Prompt »
Check every line in the listing below for "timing". Copy the ones where it occurs.

Data supplied »
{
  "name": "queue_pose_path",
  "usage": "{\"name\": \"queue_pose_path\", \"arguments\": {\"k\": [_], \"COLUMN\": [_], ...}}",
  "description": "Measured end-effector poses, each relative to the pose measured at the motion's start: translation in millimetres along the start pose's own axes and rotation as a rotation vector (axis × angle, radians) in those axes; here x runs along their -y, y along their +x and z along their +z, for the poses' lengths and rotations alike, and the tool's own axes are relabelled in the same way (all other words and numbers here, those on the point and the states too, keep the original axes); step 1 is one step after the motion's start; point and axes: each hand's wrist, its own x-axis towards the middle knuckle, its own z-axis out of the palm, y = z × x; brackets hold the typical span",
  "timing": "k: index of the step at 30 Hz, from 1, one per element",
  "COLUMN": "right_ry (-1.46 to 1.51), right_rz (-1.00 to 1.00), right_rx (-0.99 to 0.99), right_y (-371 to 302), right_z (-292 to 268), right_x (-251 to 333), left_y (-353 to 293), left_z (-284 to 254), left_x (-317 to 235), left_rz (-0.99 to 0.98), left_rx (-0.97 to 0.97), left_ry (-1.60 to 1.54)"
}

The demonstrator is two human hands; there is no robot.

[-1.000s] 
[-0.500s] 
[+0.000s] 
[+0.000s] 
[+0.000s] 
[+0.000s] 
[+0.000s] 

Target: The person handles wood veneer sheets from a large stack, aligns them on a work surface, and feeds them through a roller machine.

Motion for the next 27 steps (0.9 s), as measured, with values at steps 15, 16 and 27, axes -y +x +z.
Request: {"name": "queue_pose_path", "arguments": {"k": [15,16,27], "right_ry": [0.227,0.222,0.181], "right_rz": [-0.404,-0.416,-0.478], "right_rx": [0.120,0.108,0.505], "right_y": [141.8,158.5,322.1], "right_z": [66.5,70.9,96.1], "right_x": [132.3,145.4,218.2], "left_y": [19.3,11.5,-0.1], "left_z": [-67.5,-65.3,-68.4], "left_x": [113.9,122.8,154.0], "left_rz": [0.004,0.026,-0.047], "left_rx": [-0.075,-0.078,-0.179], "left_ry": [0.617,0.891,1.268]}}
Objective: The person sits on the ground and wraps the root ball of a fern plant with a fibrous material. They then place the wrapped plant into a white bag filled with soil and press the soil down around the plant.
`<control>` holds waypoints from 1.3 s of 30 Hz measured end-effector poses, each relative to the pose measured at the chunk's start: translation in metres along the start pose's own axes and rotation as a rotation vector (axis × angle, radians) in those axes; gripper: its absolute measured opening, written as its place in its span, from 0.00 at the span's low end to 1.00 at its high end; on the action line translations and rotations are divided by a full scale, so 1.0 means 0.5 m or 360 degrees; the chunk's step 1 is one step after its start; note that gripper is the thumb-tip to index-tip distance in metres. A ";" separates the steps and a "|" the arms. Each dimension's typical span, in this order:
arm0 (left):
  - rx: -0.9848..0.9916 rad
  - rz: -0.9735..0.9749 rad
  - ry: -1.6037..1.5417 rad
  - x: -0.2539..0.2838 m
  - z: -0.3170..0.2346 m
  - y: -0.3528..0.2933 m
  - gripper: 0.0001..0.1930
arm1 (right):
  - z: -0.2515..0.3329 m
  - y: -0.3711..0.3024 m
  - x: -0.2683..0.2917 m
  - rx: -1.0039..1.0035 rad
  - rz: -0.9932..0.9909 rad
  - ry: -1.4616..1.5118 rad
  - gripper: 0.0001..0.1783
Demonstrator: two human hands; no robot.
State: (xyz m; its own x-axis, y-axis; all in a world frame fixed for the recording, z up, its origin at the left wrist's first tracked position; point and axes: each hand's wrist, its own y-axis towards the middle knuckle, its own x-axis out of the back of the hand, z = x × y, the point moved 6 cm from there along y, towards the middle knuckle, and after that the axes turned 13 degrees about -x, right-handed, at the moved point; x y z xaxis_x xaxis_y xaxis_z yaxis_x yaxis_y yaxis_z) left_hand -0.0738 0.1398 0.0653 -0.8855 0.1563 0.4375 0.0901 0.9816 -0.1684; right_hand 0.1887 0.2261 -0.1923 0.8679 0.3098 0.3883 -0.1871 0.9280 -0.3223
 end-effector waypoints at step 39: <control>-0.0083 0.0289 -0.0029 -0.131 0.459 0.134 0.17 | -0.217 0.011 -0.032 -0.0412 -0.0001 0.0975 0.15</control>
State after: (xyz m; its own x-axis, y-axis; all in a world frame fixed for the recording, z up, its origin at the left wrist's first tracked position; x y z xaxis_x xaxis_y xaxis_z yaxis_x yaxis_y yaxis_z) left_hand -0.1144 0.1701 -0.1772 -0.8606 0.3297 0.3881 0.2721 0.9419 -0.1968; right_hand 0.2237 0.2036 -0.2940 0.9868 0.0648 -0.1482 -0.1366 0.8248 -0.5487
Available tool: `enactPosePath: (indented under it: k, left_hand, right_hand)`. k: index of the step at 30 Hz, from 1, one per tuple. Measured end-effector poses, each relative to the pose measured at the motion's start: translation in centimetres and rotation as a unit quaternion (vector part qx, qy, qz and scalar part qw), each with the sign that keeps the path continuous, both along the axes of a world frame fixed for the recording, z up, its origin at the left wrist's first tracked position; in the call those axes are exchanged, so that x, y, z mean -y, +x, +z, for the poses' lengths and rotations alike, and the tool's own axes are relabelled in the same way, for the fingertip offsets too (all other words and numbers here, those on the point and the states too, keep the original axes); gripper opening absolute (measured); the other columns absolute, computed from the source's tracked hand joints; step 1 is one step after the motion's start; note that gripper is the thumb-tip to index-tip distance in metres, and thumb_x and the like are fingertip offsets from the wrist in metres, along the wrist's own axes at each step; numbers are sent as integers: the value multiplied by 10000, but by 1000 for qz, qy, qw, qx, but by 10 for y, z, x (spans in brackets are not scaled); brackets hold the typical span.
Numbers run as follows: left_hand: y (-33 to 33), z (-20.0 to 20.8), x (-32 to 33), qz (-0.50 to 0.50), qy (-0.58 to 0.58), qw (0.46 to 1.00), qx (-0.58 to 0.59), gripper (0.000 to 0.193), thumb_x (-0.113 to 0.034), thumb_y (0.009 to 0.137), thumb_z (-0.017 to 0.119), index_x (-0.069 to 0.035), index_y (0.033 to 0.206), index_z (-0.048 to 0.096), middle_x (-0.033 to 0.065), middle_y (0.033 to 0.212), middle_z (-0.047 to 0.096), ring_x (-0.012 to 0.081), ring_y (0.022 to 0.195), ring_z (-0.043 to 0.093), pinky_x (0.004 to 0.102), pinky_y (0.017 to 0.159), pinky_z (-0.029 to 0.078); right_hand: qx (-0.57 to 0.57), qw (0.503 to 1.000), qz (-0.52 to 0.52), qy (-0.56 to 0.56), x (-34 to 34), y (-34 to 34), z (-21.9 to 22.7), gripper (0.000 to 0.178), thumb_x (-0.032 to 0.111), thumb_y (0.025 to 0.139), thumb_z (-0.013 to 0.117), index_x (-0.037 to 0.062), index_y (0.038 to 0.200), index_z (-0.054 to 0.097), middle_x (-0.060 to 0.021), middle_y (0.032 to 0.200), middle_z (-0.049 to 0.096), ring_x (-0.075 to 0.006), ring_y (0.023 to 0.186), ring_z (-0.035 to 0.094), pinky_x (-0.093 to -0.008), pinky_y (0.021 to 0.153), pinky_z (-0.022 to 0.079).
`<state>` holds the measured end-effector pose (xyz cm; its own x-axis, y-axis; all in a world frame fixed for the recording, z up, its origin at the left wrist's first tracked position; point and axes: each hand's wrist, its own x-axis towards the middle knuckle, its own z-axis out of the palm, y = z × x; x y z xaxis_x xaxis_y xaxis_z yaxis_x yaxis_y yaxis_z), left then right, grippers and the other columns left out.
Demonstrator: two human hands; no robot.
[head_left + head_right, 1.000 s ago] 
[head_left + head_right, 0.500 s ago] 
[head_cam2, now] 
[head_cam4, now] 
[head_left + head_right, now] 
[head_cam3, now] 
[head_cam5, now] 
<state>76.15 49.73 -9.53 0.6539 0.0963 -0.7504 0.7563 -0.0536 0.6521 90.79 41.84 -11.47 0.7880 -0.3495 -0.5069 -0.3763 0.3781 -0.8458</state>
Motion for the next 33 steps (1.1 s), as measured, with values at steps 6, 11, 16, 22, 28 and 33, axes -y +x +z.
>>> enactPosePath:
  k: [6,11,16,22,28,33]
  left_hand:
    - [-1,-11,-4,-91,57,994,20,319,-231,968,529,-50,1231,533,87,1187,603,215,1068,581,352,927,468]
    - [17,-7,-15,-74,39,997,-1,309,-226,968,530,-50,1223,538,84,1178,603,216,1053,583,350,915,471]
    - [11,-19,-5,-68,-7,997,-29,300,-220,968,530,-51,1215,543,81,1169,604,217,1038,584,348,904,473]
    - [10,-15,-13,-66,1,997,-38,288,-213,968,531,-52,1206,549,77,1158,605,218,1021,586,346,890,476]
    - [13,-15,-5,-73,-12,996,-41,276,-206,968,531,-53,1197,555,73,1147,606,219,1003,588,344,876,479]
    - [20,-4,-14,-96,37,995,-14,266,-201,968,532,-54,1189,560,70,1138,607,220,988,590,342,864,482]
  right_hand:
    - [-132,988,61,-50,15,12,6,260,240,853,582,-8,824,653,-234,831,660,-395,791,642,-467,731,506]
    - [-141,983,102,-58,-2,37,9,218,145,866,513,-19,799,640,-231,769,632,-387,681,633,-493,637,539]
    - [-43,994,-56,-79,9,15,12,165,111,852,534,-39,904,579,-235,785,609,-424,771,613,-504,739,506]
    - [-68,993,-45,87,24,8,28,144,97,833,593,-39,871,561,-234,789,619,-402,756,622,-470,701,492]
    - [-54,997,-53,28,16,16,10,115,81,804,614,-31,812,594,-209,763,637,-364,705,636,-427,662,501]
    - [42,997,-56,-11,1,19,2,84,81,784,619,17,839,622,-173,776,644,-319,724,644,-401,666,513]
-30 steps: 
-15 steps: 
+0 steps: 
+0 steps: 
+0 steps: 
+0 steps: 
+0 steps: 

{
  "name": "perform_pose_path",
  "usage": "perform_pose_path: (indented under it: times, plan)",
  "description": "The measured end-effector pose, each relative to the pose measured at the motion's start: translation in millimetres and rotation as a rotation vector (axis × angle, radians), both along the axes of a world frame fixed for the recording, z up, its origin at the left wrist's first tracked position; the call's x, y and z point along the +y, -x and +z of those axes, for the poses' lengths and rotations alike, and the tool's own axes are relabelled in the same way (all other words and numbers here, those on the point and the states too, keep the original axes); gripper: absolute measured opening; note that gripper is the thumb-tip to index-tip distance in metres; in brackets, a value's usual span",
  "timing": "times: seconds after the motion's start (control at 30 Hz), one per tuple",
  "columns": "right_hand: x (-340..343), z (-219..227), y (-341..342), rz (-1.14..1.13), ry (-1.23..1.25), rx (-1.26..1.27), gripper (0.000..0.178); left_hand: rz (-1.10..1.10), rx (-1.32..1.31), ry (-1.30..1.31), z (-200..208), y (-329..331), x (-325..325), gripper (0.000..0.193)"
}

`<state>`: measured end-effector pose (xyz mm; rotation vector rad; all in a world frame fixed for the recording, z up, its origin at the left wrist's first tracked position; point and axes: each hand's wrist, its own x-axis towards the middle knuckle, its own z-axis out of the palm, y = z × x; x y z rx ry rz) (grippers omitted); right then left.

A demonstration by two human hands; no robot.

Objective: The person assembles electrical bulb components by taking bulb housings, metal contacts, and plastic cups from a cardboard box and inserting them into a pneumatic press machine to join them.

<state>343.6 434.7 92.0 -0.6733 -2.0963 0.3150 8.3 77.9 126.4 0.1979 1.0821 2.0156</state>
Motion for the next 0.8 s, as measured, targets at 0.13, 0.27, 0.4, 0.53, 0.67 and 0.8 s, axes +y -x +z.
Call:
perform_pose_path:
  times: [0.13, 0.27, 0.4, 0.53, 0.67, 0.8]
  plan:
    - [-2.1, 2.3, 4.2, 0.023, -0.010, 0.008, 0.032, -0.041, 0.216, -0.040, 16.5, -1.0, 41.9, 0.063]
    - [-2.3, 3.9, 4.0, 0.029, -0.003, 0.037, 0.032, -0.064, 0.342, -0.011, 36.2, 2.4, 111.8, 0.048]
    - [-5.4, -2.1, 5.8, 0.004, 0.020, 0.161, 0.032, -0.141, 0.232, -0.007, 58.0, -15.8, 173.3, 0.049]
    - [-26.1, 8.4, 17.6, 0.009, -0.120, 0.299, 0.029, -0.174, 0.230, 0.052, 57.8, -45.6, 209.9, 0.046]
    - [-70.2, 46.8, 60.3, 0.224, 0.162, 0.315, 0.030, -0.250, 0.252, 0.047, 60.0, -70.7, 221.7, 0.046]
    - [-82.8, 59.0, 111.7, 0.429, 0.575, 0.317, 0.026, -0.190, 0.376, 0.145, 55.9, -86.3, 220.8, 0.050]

Answer space »
  "timing": "k: index of the step at 30 Hz, from 1, one per element",
  "timing": "times: seconds after the motion's start (control at 30 Hz), one per tuple",

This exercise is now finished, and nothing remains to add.